The Goldendale Sentinel - Headlines & History since 1879

By Jess Macinko
News Editor 

BMX park proposed


Contributed:Union Cyliste Internationale

The Feb. 21 city council meeting brought several dreams and schemes a little closer to reality, not the least of which is a proposed BMX park. The park, brainchild of Brock Warrener, received the city's blessing in a tentative allocation of land on Railroad Avenue. Now, it must be approved by area residents.

BMX stands for bicycle motocross, which is just what it sounds like: a non-motorized version of dirt-bike track racing. Warrener describes the proposed park as a 1000-foot track with four straightaways and three banked corners, folded into an area roughly 195 by 525 feet. The track, which features jumps and other obstacles, will be wide enough for eight people to safely race side by side.

Safety is a key goal for the park, as is encouraging exercise and community activity. Warrener describes BMX as a family sport, suitable for ages "two to 102."

The track will have something for all skill levels, Warrener says. "This is a sport where you can challenge yourself every single day to get better."

Though the track should accommodate any type of bike, Warrener says it is ideally suited for racing bikes in the 20 – 24 inch tire range.

Down the road, Warrener plans to start a team and put on a 10-week race series this summer, then continue with seasonal races. Long term, he would like to get the track certified with the American Bicycle Association and USA BMX. Certified tracks are eligible to host state races; Warrener estimates a state race could draw upwards of 300 competitors for a single weekend, not to mention spectators.

What's next?

Before the park becomes a reality, the proposal must be assessed and presented for a public hearing and appeal period. Warrener hopes the residents of Railroad Avenue will consider the park an unobtrusive presence, a fun and safe activity for local youth and a potential tourist draw. The park will be closed to motorized vehicles and will be open for daytime use only. Additionally, because the track will be made entirely of dirt, it will be relatively easy to dismantle if the city decides to sell or develop the property at a later time.

Once the conditional use process is past, park construction will depend on the weather. If all goes well, Warrener hopes to begin work on the track in late April. The city is slated to remove surplus concrete left over from the West Columbus project, and will truck in about 3,000 cubic yards of dirt. The park will be built and maintained entirely by volunteers, mainly members of the Mid-Columbia Public Safety Activities League. Roughly 15 – 20 volunteers have already pledged their support, but Warrener says extra hands are always welcome.

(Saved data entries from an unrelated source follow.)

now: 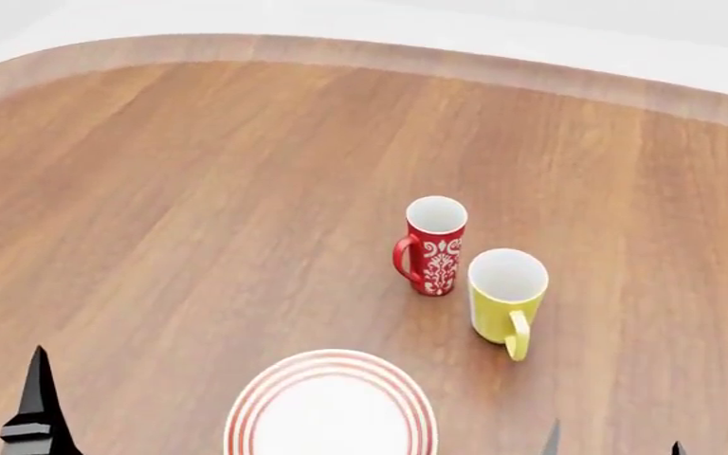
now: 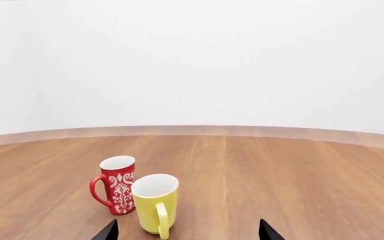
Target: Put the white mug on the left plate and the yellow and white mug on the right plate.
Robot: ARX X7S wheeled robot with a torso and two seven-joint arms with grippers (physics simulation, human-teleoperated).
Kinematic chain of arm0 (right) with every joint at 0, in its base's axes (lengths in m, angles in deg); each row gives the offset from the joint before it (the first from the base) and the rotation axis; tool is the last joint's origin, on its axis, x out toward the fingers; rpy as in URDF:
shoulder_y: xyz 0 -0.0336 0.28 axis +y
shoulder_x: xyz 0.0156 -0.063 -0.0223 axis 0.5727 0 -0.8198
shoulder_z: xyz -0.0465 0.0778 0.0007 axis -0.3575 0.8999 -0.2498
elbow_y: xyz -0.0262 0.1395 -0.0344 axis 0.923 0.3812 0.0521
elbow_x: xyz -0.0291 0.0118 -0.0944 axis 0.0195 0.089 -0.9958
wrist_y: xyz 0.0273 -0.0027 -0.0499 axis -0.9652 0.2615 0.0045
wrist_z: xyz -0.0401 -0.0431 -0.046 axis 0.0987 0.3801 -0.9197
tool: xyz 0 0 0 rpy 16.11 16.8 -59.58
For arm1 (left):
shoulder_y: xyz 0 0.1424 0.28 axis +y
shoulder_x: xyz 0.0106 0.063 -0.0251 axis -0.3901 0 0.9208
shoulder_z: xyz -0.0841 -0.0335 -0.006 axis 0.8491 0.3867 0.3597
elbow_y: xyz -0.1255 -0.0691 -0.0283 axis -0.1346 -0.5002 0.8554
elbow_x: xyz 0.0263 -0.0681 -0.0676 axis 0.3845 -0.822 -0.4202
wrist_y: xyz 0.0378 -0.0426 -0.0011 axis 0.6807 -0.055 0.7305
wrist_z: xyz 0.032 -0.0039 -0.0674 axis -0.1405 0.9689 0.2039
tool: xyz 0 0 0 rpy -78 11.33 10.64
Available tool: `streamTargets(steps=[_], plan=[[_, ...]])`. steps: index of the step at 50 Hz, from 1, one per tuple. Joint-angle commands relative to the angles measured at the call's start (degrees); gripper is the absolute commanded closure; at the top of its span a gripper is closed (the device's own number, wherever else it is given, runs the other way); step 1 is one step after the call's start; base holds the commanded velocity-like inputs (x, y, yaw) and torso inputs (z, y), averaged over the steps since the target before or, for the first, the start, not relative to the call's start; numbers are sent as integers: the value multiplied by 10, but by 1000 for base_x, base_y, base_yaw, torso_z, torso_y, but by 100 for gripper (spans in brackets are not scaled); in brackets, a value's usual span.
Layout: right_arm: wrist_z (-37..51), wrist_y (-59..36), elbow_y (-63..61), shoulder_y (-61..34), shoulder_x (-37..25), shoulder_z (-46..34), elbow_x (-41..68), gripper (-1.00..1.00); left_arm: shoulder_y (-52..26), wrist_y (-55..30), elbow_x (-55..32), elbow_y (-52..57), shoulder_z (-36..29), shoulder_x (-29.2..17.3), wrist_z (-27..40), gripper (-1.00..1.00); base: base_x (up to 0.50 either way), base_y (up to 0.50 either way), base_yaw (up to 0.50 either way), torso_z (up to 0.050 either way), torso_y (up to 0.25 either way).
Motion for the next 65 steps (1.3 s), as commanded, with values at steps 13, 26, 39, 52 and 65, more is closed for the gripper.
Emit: streamTargets(steps=[13,26,39,52,65], plan=[[-39,-199,-210,50,-160,13,12,-100,32,-9,-44,56,50,-20,21,-100,0,0,0,0,1],[-175,-298,-274,45,-304,-17,75,-100,22,-4,-59,62,64,-12,37,-100,0,0,0,0,0],[-232,-215,-274,109,-335,-56,35,-100,28,1,-66,68,66,-13,41,-100,0,0,0,0,0],[-244,-238,-285,97,-340,-98,20,-100,34,1,-78,76,74,-20,44,-100,0,0,0,0,0],[-284,-246,-242,29,-305,-167,13,-100,38,1,-83,85,73,-23,47,-100,0,0,0,0,0]])
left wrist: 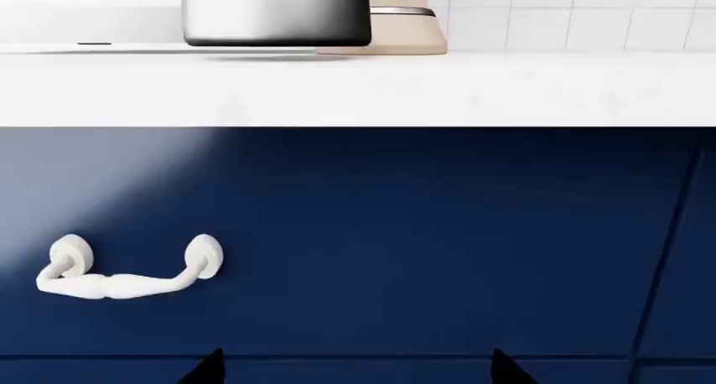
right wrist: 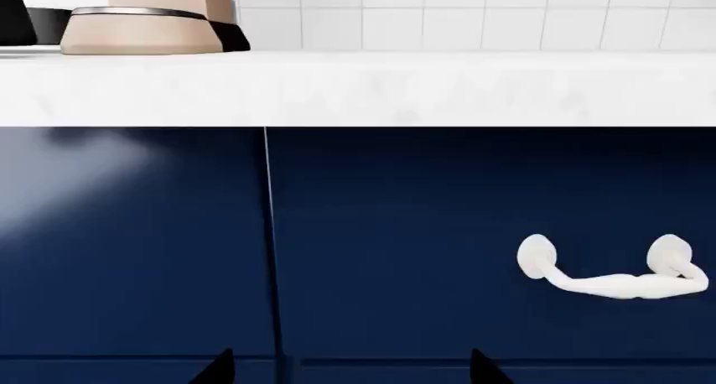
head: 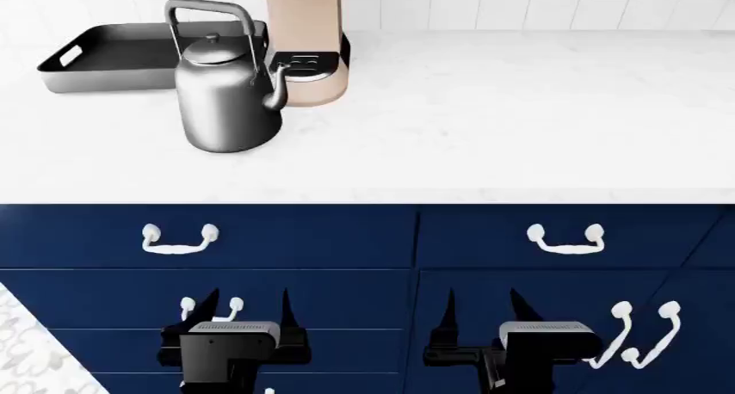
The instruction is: Pick the kettle from the counter and place it on the tray. Then pick the mug from the cabinet and place it on the tray. Then close the cabinet doors.
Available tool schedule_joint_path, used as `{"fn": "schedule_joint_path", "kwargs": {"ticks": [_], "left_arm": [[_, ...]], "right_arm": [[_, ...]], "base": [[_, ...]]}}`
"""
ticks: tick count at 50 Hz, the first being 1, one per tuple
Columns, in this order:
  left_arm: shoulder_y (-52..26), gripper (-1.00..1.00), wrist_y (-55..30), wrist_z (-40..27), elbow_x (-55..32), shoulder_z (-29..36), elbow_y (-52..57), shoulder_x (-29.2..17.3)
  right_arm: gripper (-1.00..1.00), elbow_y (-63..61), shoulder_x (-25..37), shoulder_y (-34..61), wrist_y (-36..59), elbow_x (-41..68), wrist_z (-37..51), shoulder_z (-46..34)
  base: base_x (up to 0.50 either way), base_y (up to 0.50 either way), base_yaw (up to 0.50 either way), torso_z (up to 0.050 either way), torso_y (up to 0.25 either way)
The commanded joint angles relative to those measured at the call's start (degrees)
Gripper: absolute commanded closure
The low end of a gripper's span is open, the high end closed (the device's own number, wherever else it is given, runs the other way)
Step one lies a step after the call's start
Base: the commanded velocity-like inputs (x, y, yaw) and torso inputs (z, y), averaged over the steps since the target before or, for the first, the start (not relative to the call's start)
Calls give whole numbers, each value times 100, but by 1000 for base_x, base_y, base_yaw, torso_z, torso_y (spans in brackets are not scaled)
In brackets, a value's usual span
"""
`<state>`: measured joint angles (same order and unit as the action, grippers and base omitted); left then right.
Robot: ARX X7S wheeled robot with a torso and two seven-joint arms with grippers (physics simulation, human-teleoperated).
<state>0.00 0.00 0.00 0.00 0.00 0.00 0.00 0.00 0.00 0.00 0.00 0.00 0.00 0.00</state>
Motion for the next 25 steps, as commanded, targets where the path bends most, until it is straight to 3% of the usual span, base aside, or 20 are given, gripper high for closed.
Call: {"fn": "schedule_joint_path", "kwargs": {"ticks": [1, 7, 11, 15, 21, 25], "left_arm": [[16, -100, -8, -100, -45, 125, 63, -102], [4, -100, -198, -223, -3, 280, 638, -278], [-116, -100, -882, -225, -149, 218, 1615, -393], [-417, -100, -1710, -160, -265, 247, 2627, -521], [-1520, -100, -3311, -187, -398, 199, 3706, -651], [-2877, -100, -4685, -197, -419, 306, 4221, -768]], "right_arm": [[-100, -120, 92, -28, 35, 66, 125, -116], [-100, -1012, 227, -192, 369, 56, 342, -260], [-100, -1853, 306, -287, 757, 146, 417, -253], [-100, -2474, 371, -322, 1086, 221, 484, -247], [-100, -2983, 456, -342, 1366, 269, 568, -268], [-100, -3240, 502, -349, 1510, 295, 616, -287]], "base": [[0, 0, 0, 0, 0], [0, 0, 0, 0, 0], [0, 0, 0, 0, 0], [0, 0, 0, 50, 3], [0, 0, 0, 50, 4], [0, 0, 0, 50, 5]]}}
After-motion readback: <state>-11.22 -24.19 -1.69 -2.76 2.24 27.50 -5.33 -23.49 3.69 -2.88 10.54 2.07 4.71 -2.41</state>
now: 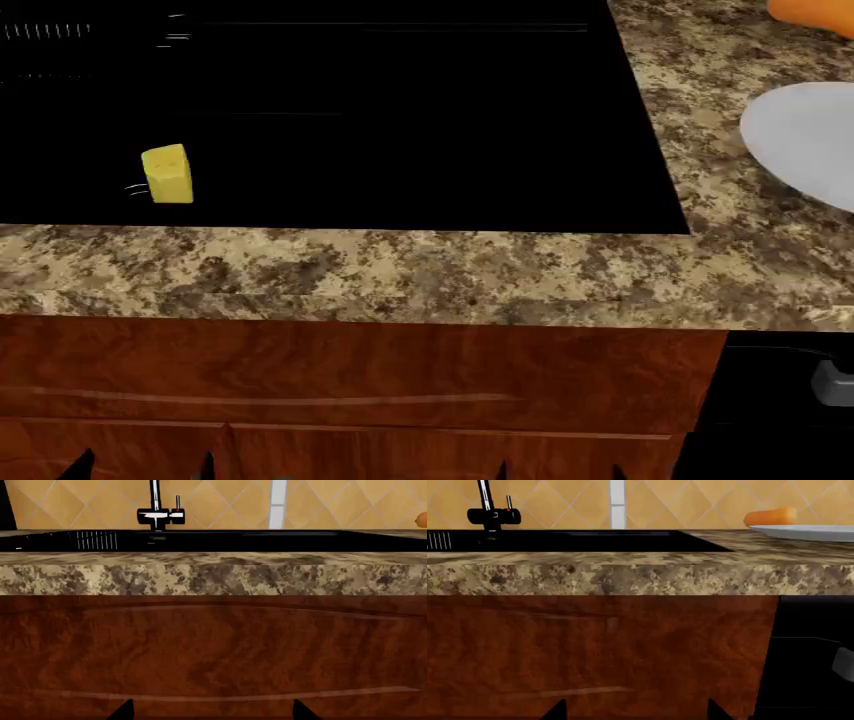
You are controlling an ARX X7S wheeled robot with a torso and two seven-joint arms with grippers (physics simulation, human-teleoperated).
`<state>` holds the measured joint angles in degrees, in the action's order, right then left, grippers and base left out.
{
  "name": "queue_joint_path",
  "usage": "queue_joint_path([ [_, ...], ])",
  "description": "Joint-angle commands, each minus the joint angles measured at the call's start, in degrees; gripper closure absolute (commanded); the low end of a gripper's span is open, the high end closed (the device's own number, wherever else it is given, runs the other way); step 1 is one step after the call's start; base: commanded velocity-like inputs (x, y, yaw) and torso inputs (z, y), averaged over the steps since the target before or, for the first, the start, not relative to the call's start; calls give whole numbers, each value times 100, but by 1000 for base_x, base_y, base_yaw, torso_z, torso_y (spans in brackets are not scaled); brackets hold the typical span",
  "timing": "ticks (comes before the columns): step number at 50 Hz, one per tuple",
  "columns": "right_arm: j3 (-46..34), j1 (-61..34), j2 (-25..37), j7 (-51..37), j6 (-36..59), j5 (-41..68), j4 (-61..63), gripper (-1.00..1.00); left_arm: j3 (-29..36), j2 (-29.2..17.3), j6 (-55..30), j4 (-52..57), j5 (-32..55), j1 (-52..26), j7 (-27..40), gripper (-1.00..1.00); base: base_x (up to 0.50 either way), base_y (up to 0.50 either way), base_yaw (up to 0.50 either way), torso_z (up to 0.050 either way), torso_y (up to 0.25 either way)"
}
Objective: Pick the cheese from the sink and place it on the plate located on the counter
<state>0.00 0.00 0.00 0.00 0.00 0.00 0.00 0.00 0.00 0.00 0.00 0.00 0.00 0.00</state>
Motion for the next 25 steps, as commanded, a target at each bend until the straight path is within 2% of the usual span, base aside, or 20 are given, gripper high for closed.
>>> queue_joint_path([
  [1,-72,0,54,-72,0,54,0,-100,0,-57,0,0,0,0,0,-100,0,0,0,0,0],
  [2,-3,-11,25,-721,288,-281,102,-100,67,-58,-38,63,57,20,54,-100,0,0,0,0,0],
  [5,-228,65,202,-1167,323,-837,211,-100,257,-144,-130,168,-47,62,195,-100,0,0,0,0,0],
  [10,-165,-2,202,-1269,824,-701,229,-100,342,-228,-123,500,97,160,263,-100,0,0,0,0,0],
  [11,-173,1,214,-1243,764,-622,246,-100,372,-243,123,243,87,157,273,-100,0,0,0,0,0],
  [12,-92,-73,134,-1434,1130,-638,332,-100,420,-272,150,190,-54,142,359,-100,0,0,0,0,0],
  [13,-49,-39,117,-1387,1332,-462,578,-100,443,-295,21,320,-91,142,386,-100,0,0,0,0,0],
  [14,-79,-65,129,-1331,2142,-450,985,-100,404,-302,-523,964,-116,168,454,-100,0,0,0,0,0],
  [15,-65,-32,143,-1357,2056,-388,1108,-100,406,-311,-329,780,-92,171,473,-100,0,0,0,0,0],
  [16,-150,12,279,-1157,2045,-326,1361,-100,320,-300,-817,1080,235,142,357,-100,0,0,0,0,0],
  [17,-121,8,291,-1160,2003,-272,1422,-100,328,-329,-937,1231,324,140,303,-100,0,0,0,0,0],
  [25,-177,-474,479,-1226,3924,-482,2835,-100,456,-518,-2493,2813,330,-198,448,-100,0,0,0,0,0],
])
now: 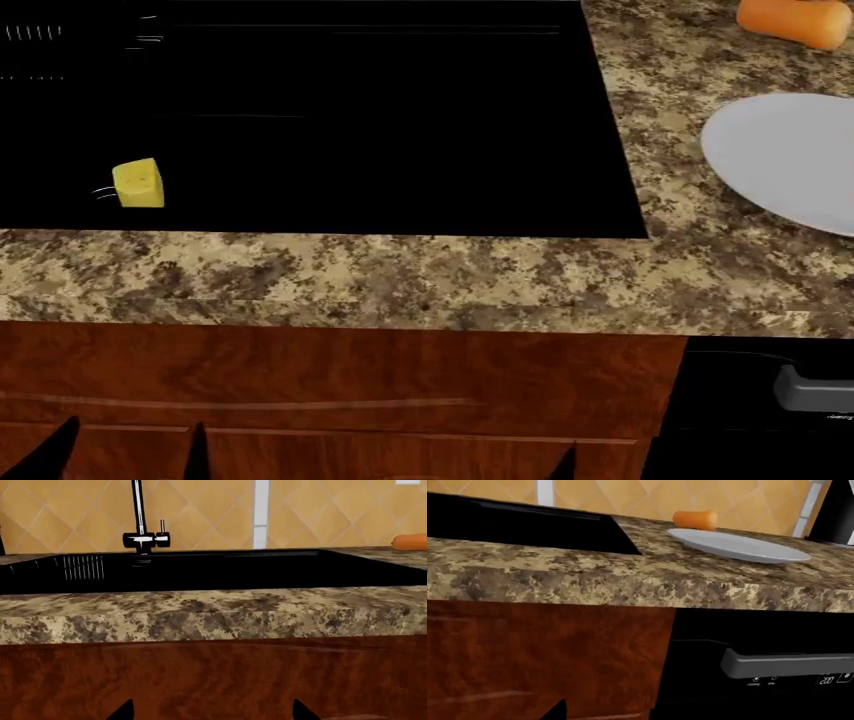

"We're looking for any sort of volunteers." Warrener has already enlisted the help of three people with excavators, and says most of the remaining volunteer need is for work done by hand. Aside from the purely utilitarian goal of building the park, he hopes to build community involvement and sweat equity.

"We want sense of ownership and investment," Warrener says. "We don't want it to end up like the skateboard park. We want everyone to feel that this is your track."